Build softwarelike a workingteam.
A one-year, full-time programme in Kisii for committed beginners ready to plan, build, test, deploy, and explain real software.
Programme facts
Built from Kenyan engineering practice
The curriculum was designed by Reduzer Technologies engineers in Kenya for students learning in Kenya. Reduzer runs the programme from Kisii and brings the delivery habits its engineers use when working for or with global companies.
First cohort in progress
The 2025 cohort graduates in August 2026. Placement claims will wait until graduate outcomes exist.
Outcomes reported clearly
Graduate outcomes will be reported by category, so placements, further training, freelance work, and other outcomes can be understood separately.
Progress sponsors can see
Progress is tracked through lessons, Code Labs, assessments, submissions, reviews, deployments, and instructor feedback. Parents and sponsors receive monthly updates on student progress.
Fit and readiness
Full-time study needs to fit your life.
The programme is built for beginners. What matters is practical readiness: a full-time year, a workable funding and living plan, steady participation, and willingness to learn real product engineering habits.
What must be in place before you start
You can give the year full-time attention.
The programme runs in person, every working day, 8am to 5pm in Kisii. It is designed around full working days in the classroom.
You have a realistic funding plan.
You need a realistic way to cover the fee and your living costs for the year. This may come from family, a sponsor, savings, an employer, a county partner, or an NGO. Because classes run every working day from 8am to 5pm, applicants should not rely on regular daytime work to fund the year.
You can make Kisii work practically.
The school is near Rongo University, where there are many hostel options and the cost of living is relatively low.
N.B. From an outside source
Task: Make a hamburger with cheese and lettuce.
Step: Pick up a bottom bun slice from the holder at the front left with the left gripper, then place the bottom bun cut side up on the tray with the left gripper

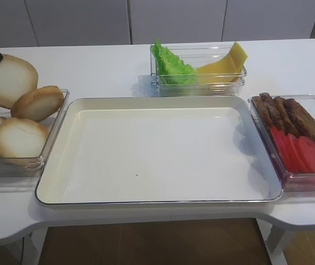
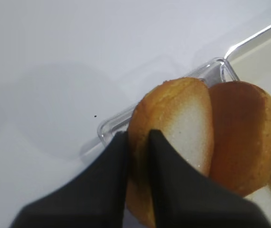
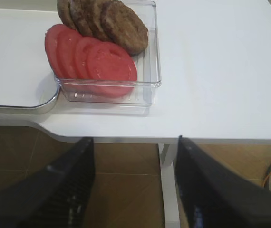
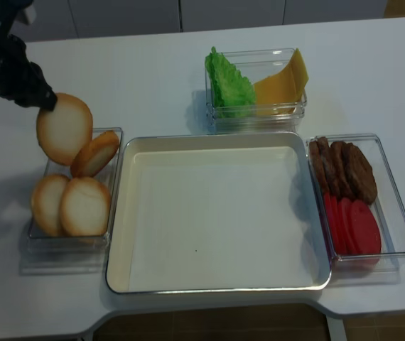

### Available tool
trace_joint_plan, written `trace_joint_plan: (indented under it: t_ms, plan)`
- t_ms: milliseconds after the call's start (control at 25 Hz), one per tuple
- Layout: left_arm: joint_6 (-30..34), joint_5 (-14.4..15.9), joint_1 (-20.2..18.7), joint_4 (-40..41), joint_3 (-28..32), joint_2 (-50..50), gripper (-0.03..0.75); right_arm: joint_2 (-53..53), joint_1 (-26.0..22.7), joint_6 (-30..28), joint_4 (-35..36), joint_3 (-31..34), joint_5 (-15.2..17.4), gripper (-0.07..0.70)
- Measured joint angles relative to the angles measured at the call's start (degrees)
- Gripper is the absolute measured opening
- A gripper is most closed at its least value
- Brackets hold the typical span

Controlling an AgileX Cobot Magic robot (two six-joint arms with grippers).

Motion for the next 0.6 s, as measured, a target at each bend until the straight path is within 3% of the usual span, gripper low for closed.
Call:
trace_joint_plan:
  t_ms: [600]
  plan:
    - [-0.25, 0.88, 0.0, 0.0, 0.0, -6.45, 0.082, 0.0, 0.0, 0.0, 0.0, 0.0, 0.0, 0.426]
You still need a practical plan for where you will stay, how you will get to class daily, and how you will attend consistently through demanding periods of the programme.
You have the basic tools to participate.
You need a reliable personal laptop and enough computer literacy to manage files, use a browser, write emails, and follow setup instructions.
Signals we look for
Persistence through difficult learning
You have tried to learn something difficult before, struggled with it, returned to it, and improved over time.
Patient use of AI
You are willing to learn how and when to use AI. You can use it as support while still doing the hard thinking, debugging, explaining, and decision-making yourself.
Clear communication
You can read and write clearly in English, ask specific questions, explain what you tried, respond to direct feedback, and keep participating.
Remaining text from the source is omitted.